• Source data:
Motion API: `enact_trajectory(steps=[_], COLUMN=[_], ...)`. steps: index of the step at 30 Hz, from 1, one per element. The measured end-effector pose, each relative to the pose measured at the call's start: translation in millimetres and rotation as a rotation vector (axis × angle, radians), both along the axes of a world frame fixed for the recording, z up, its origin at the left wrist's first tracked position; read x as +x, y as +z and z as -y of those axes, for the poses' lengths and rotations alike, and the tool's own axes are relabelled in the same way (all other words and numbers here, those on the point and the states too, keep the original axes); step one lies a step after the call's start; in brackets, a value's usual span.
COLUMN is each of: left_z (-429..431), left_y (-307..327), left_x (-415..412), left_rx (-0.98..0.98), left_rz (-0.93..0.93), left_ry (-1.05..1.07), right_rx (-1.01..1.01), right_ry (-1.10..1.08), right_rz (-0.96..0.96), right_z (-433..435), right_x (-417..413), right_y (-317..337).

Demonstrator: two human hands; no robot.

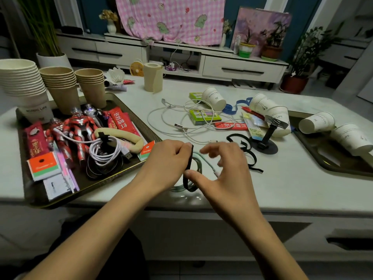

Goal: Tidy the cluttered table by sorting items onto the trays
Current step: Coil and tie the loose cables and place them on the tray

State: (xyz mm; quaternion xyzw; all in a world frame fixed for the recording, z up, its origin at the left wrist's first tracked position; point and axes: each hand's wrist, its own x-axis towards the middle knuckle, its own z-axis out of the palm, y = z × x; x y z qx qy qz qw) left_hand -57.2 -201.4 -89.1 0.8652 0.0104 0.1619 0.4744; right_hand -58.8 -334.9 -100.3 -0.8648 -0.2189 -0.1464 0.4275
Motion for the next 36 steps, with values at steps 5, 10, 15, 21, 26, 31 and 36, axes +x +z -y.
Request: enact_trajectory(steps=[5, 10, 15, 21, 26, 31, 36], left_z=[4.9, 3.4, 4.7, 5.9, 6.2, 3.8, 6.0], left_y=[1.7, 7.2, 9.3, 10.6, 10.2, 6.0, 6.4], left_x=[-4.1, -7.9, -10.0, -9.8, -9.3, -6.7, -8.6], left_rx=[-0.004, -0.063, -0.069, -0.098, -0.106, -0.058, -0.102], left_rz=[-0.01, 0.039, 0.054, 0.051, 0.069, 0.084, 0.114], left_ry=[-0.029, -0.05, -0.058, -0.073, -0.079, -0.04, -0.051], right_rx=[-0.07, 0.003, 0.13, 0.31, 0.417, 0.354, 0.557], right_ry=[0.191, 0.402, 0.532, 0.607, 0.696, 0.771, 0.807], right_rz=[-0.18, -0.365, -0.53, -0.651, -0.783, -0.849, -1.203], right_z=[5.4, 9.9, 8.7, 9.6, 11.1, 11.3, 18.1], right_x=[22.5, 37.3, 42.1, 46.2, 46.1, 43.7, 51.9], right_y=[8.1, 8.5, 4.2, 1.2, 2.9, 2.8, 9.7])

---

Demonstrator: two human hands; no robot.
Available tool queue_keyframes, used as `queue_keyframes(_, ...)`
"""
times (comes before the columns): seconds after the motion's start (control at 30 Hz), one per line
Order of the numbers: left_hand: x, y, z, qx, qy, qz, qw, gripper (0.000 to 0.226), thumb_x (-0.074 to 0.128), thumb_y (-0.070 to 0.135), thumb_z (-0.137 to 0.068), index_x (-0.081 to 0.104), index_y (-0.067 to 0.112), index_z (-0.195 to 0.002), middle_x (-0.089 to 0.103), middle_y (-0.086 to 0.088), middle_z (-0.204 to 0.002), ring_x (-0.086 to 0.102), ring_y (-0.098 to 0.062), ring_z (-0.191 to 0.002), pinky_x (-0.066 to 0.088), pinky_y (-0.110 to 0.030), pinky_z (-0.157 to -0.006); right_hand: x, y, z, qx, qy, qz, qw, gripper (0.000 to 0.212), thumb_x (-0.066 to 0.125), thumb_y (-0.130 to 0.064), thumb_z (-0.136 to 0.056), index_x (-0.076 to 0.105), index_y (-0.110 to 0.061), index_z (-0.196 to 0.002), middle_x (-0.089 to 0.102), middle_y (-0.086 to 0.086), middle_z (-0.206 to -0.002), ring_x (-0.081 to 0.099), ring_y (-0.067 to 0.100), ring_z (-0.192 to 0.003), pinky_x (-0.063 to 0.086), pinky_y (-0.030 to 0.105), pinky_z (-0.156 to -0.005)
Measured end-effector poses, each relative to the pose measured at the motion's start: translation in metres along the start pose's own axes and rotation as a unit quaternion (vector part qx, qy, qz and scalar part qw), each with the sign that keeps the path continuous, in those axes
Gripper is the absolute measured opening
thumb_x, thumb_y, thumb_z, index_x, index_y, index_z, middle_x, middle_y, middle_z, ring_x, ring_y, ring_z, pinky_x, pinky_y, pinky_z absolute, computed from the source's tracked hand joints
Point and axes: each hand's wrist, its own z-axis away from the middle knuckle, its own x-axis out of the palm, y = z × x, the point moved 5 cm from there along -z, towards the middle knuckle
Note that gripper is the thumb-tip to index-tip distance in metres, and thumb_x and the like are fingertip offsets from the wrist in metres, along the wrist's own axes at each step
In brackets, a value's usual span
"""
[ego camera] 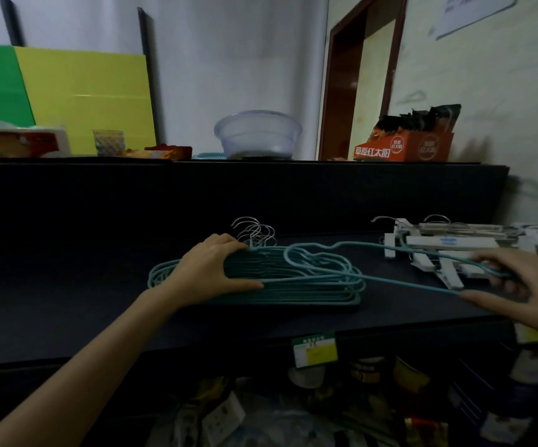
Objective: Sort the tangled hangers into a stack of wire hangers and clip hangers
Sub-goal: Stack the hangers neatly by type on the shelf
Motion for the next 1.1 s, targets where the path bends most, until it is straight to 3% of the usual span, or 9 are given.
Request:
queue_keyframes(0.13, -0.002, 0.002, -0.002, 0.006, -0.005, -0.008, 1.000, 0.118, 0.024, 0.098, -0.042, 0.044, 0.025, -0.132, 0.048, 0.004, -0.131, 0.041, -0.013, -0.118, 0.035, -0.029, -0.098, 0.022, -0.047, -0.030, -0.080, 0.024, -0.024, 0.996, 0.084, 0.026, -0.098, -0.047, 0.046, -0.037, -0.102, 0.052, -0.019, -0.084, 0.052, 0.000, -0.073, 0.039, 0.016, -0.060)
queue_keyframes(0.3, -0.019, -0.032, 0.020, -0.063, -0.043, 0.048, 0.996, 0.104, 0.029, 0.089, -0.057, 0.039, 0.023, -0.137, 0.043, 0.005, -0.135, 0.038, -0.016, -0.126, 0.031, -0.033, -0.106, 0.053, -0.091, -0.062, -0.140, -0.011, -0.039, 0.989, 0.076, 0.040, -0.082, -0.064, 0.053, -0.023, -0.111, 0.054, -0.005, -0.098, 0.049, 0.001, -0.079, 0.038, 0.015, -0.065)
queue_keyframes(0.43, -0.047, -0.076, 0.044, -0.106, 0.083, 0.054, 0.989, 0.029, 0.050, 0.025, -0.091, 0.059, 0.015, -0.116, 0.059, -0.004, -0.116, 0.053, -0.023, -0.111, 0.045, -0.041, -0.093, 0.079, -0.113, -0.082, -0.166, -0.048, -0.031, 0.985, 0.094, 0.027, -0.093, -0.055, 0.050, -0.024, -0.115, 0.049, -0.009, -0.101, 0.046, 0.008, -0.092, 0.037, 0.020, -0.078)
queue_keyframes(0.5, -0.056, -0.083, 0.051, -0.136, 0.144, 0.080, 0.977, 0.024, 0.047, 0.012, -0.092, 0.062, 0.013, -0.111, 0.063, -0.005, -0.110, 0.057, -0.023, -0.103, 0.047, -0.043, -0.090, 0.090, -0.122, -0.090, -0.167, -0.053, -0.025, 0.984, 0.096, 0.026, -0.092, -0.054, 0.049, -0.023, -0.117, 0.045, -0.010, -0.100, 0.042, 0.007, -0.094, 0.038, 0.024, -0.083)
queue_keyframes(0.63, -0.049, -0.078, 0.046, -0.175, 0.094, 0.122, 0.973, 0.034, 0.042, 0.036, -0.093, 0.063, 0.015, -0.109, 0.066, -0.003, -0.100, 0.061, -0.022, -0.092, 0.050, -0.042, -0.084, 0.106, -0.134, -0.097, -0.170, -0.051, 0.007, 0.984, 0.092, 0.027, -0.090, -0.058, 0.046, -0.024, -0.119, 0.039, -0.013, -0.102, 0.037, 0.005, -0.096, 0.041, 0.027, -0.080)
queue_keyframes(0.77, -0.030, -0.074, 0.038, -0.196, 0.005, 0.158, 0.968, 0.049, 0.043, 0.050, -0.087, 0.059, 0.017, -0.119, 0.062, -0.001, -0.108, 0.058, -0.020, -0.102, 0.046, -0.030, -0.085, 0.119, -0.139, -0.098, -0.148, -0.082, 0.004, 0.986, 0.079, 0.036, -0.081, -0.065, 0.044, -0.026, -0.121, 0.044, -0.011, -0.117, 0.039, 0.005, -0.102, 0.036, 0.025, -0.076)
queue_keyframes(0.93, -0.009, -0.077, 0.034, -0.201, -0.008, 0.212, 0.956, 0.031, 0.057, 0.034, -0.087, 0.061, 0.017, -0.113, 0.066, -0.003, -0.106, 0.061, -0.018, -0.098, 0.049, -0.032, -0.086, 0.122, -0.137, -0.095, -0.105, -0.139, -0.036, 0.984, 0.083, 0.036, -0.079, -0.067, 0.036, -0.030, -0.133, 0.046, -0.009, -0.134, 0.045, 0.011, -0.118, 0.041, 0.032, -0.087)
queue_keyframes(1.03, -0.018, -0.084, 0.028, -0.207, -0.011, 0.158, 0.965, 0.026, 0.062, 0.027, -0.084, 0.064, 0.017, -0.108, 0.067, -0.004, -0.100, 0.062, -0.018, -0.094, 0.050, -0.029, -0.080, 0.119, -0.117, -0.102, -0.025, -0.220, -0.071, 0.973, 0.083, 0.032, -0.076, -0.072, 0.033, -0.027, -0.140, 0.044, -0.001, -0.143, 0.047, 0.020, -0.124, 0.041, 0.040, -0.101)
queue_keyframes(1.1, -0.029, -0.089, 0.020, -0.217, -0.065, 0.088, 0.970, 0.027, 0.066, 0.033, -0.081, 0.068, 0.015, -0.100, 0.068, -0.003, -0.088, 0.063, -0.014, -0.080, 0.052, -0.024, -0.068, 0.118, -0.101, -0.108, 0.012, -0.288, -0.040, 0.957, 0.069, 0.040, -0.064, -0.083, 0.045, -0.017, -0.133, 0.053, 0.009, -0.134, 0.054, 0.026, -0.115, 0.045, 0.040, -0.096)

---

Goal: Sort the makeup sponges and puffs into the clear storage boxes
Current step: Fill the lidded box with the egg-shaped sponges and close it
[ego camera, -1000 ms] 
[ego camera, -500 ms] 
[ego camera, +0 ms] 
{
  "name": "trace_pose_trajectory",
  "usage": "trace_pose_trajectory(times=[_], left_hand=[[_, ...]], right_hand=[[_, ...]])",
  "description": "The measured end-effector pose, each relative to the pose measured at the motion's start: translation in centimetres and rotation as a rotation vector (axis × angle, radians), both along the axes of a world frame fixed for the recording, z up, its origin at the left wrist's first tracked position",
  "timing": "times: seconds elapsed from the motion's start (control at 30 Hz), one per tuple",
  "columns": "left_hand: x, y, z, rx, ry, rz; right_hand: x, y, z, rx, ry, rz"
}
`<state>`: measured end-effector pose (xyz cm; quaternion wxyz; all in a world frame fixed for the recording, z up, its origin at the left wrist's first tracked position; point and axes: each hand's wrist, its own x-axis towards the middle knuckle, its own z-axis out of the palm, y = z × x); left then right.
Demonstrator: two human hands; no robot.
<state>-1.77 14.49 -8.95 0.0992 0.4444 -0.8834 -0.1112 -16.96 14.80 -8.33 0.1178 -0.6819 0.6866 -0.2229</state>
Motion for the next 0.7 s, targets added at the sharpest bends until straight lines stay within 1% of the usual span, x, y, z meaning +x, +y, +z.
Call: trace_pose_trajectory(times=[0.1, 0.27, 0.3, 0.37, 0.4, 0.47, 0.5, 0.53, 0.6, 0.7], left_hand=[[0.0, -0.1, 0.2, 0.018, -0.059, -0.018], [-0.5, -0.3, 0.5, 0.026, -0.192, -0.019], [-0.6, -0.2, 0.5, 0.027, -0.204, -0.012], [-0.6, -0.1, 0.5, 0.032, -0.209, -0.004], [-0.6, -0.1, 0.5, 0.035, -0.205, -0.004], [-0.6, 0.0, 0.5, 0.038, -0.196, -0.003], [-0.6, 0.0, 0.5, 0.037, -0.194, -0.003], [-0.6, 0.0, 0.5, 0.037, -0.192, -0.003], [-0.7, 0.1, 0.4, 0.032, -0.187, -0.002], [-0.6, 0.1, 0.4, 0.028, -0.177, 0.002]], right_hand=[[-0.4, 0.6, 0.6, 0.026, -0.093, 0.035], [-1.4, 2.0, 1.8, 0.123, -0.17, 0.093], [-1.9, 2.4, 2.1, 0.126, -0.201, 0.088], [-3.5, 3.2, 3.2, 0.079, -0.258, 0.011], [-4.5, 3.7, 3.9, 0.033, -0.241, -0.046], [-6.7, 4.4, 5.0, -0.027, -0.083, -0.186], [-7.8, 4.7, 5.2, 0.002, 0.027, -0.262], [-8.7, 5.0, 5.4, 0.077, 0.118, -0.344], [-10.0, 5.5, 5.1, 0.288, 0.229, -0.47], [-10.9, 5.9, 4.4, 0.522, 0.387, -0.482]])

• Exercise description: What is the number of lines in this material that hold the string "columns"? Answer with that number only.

• Answer for this exercise: 2